Под Андреевским и Красным флагом. Русский флот в Первой мировой войне, Февральской и Октябрьской революциях. 1914–1918 гг. | страница 34
Впечатление от этих убийств было особенно сильным, поскольку число их жертв было сопоставимо с потерями офицерского корпуса флота за всю Первую мировую войну, которые составляли к 1 января 1917 г. 94 офицера убитыми, 13 пленными. Современный историк Ф. К. Саберов точно установил количество офицеров – жертв самосудов на Балтике в феврале-марте 1917 г.: их было 64.
При детальном анализе чинов и служебного положения жертв самосудов прослеживаются определенные закономерности. Наибольшую ненависть матросов вызывали высокопоставленные начальники из числа строевых офицеров, в какой-то степени генералы и адмиралы вообще. Чуть меньший удар пришелся на офицеров по адмиралтейству. Офицеры других корпусов пострадали в минимальной степени. Это наблюдение лишний раз подтверждает, что разницу в положении на флоте строевых офицеров и, скажем, инженеров-механиков матросы хорошо чувствовали. Очевидно, что с инженерами-механиками у матросов гораздо реже возникали конфликты, чем со строевыми офицерами. Что касается офицеров по адмиралтейству, то они хоть и были ближе к матросам по своему происхождению, но механизм отношений был другой. Матросов, выслужившихся в офицеры, остальные матросы называли «шкурами» – имелись в виду «продажные шкуры», продавшиеся за офицерские погоны и преследующие простого моряка. Кроме того, офицеры по адмиралтейству назначались на непрестижные должности в дисциплинарных учреждениях (гауптвахтах и тюрьмах) и на должности строевых начальников в учебных и береговых частях, куда зачастую списывали провинившихся матросов и где поддерживался суровый дисциплинарный режим. Все это не могло не создавать множество конфликтных ситуаций между офицерами по адмиралтейству и матросами, а эти конфликты привели к самосудам в 1917 г. Несомненно, в самосудах было много случайного, но определенная логика в них все же просматривается.

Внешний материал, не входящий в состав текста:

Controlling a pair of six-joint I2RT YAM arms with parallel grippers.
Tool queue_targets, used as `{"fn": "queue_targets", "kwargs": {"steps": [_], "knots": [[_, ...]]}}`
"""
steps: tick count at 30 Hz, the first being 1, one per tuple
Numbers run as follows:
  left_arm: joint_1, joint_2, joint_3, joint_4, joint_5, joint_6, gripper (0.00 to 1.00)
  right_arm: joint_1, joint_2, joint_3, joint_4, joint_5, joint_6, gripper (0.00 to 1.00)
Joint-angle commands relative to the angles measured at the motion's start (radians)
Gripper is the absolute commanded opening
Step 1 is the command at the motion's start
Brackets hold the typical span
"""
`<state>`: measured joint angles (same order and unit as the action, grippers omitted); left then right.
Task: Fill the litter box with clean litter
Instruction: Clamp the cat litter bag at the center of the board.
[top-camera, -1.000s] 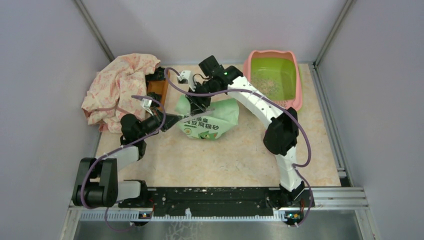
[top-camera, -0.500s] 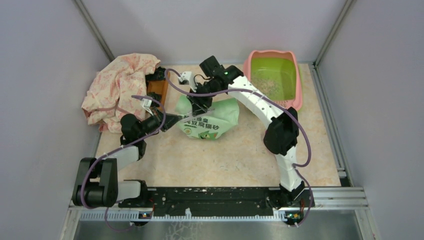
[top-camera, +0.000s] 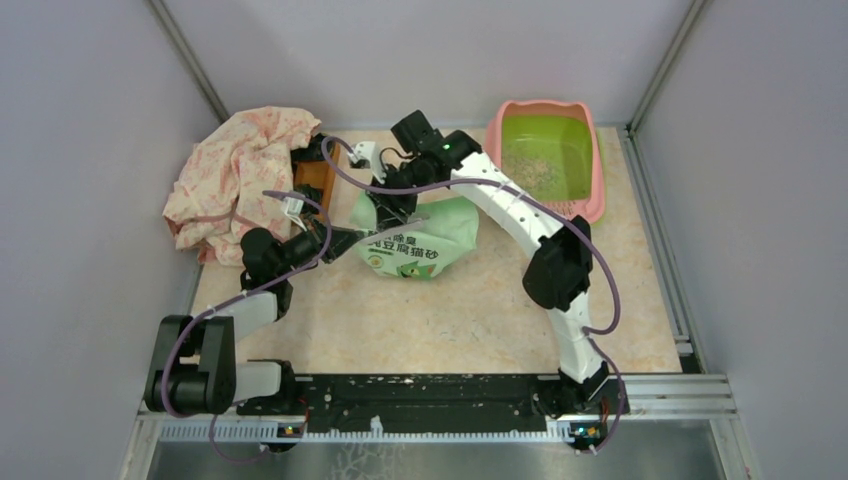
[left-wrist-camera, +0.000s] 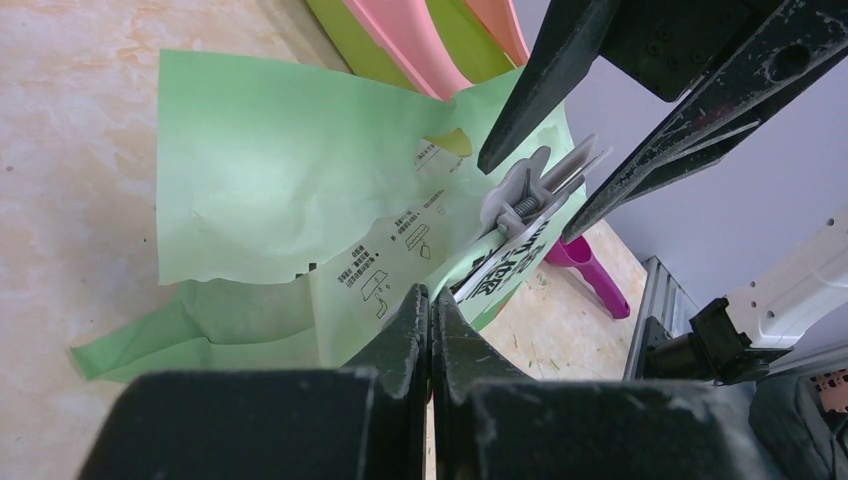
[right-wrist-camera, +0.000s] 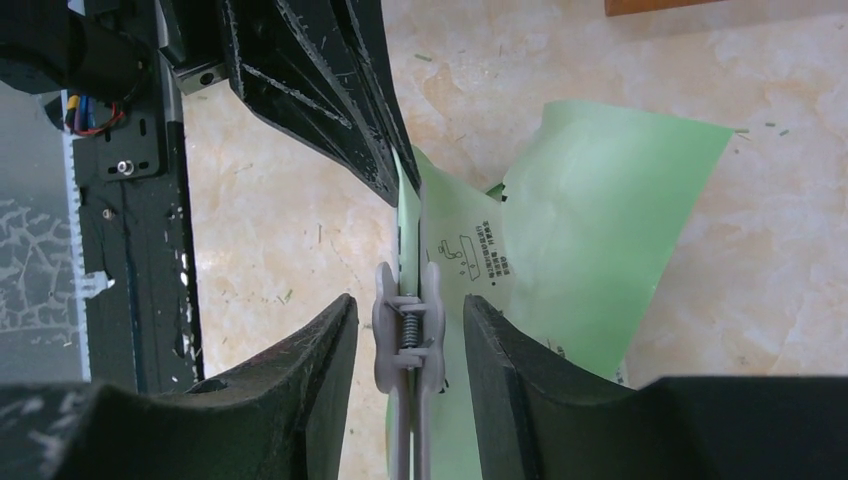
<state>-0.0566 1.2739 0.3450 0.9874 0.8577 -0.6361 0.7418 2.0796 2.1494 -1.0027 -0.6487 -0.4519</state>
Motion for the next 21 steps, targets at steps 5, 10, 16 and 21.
{"fn": "queue_targets", "kwargs": {"steps": [5, 10, 16, 21], "knots": [[0.000, -0.025, 0.011, 0.108, 0.014, -0.020, 0.00, 0.017, 0.017, 0.053, 0.007, 0.004, 0.002, 0.40], [0.000, -0.027, 0.009, 0.108, 0.015, -0.019, 0.00, 0.018, 0.015, 0.052, 0.007, 0.007, 0.004, 0.30], [0.000, -0.031, 0.006, 0.108, 0.014, -0.018, 0.00, 0.017, -0.005, 0.027, 0.032, 0.010, 0.011, 0.13], [0.000, -0.033, 0.005, 0.108, 0.012, -0.018, 0.00, 0.017, -0.053, -0.060, 0.110, 0.016, 0.039, 0.00]]}}
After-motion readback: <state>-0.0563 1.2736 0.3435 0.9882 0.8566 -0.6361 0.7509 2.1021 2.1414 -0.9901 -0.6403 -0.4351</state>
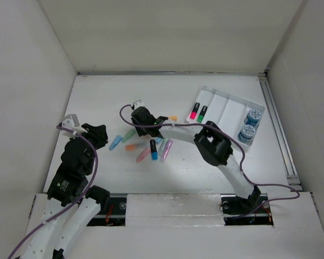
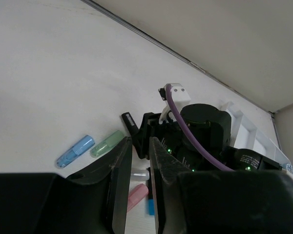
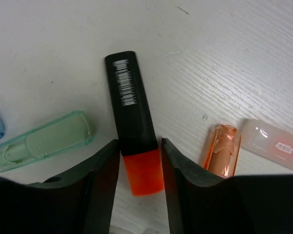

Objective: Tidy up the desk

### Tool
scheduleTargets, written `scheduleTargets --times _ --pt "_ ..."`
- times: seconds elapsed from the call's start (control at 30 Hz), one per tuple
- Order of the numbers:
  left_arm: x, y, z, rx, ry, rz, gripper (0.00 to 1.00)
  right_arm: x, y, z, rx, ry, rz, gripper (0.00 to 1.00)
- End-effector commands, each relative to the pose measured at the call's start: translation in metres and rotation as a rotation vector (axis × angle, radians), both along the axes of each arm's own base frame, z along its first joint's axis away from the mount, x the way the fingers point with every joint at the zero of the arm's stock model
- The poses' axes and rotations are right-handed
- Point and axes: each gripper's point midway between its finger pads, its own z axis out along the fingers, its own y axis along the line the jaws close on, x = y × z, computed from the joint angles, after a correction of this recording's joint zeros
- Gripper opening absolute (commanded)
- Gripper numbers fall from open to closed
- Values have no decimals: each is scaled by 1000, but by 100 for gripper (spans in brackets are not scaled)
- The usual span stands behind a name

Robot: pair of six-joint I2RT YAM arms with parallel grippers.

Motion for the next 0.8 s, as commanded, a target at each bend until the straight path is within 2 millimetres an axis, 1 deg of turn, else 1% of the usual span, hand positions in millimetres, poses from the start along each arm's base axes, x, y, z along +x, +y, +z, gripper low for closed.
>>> scheduleTargets --times 0.0,0.03,0.07,0.1,0.13,0.17,0.2,0.23,0.27,0.3,0.33,0.37,0.4,0.43,0.47,0.5,0.53,0.57,0.6,0.63,0.67,0.7,0.73,0.77 --pt "2 -3 15 -8 -46 -16 18 8 12 12 37 -44 -10 43" --pt "2 -4 14 -6 -45 -19 18 6 13 17 72 -39 -20 33" --pt "2 -4 15 -7 -46 -19 18 6 13 17 73 -39 -20 33" --pt "2 -4 15 -7 -46 -19 18 6 21 38 137 -60 -7 32" --pt "2 -4 16 -8 -47 -21 18 4 24 49 184 -64 -8 28" --pt "2 -4 15 -5 -46 -21 18 9 12 47 203 -51 -26 26" --pt "2 -4 15 -5 -46 -19 18 12 17 63 282 -59 -10 24" --pt "2 -4 15 -5 -45 -21 18 15 15 96 364 -86 -12 23" --pt "2 -5 15 -5 -47 -24 18 18 0 94 387 -62 -47 22" --pt "3 -6 14 -4 -44 -29 18 22 -4 110 444 -83 -55 22" --pt "3 -6 15 -2 -48 -32 18 23 -13 141 514 -109 -76 21" --pt "3 -8 14 0 -46 -42 18 26 -24 150 541 -120 -95 21" --pt "3 -9 14 1 -46 -47 19 33 -46 142 551 -119 -137 21" --pt "4 -10 16 -1 -55 -55 19 37 -59 148 577 -124 -167 21" --pt "4 -14 13 9 -50 -79 19 39 -73 169 618 -157 -186 21" --pt "5 -16 14 9 -56 -90 21 47 -100 156 600 -151 -248 21" --pt "5 -18 14 11 -58 -98 21 51 -115 154 600 -154 -281 21" --pt "5 -21 12 18 -56 -119 22 53 -131 160 621 -154 -323 21" --pt "5 -23 13 19 -59 -127 23 59 -149 156 620 -157 -379 21" --pt "6 -24 12 22 -61 -132 23 66 -180 142 622 -137 -470 20" --pt "6 -27 11 25 -59 -151 23 68 -195 144 637 -143 -508 20" --pt "6 -28 12 26 -62 -158 24 71 -209 139 646 -137 -545 20" --pt "7 -29 11 27 -60 -163 24 74 -235 124 645 -120 -606 20" --pt "6 -31 11 27 -62 -172 25 78 -245 124 661 -126 -621 20"
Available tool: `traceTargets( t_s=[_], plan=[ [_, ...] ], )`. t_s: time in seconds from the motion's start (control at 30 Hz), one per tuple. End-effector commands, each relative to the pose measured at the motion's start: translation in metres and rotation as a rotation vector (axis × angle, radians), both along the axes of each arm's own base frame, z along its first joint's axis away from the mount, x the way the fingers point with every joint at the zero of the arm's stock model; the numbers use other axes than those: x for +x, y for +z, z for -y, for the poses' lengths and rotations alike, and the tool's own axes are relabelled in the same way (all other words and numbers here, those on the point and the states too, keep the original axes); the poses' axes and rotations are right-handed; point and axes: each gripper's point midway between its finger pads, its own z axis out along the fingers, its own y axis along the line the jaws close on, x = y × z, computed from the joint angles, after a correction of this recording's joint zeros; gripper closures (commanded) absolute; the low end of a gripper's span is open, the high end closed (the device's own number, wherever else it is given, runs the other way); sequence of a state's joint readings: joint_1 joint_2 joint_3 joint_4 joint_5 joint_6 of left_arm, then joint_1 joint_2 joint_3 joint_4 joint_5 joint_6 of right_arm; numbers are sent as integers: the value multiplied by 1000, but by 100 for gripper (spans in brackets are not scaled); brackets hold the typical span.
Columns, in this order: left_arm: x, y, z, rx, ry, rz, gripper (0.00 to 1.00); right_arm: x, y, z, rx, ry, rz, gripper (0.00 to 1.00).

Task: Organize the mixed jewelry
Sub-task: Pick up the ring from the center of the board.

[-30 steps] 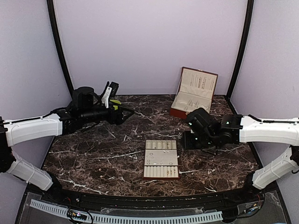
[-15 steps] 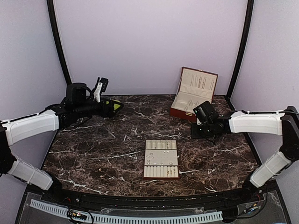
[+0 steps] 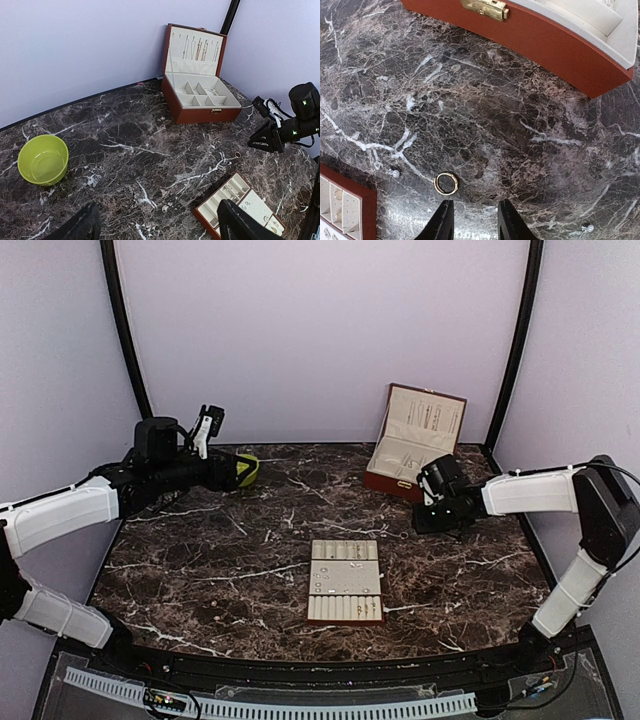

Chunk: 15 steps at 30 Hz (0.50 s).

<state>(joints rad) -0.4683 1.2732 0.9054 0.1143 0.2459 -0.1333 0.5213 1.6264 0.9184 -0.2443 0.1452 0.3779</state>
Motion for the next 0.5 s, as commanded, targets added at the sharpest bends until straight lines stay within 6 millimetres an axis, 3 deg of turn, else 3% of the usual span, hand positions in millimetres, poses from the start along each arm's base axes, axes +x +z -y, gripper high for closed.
traceTargets(
  t_s=[0.0, 0.47],
  plan=[
    [-3, 0, -4, 13, -2, 13, 17, 11, 1, -9, 16, 44, 12, 70],
    [-7, 6, -4, -7, -10, 23, 17, 21, -13, -17, -12, 86, -15, 78]
  ],
)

В эмигрантской мемуаристике возникло два течения по отношению к матросским самосудам. Одни пытались обвинить матросов во всех грехах, а другие – обелить их, приписывая убийства неким людям, переодетым в матросскую форму. Несомненно, вторая версия не выдерживает ни малейшей критики. В то же время яркие подробности жестоких расправ над офицерами исходят либо от лиц, слышавших об этом от других, либо от тех, кто хоть и присутствовал в Кронштадте или Гельсингфорсе в те дни, но также не был непосредственным очевидцем самосудов. Слухи невероятно преувеличили и разукрасили леденящими душу подробностями эпизоды расправ над офицерами. К сожалению, эти вымыслы пустили глубокие корни в современном российском кинематографе и в общественном сознании.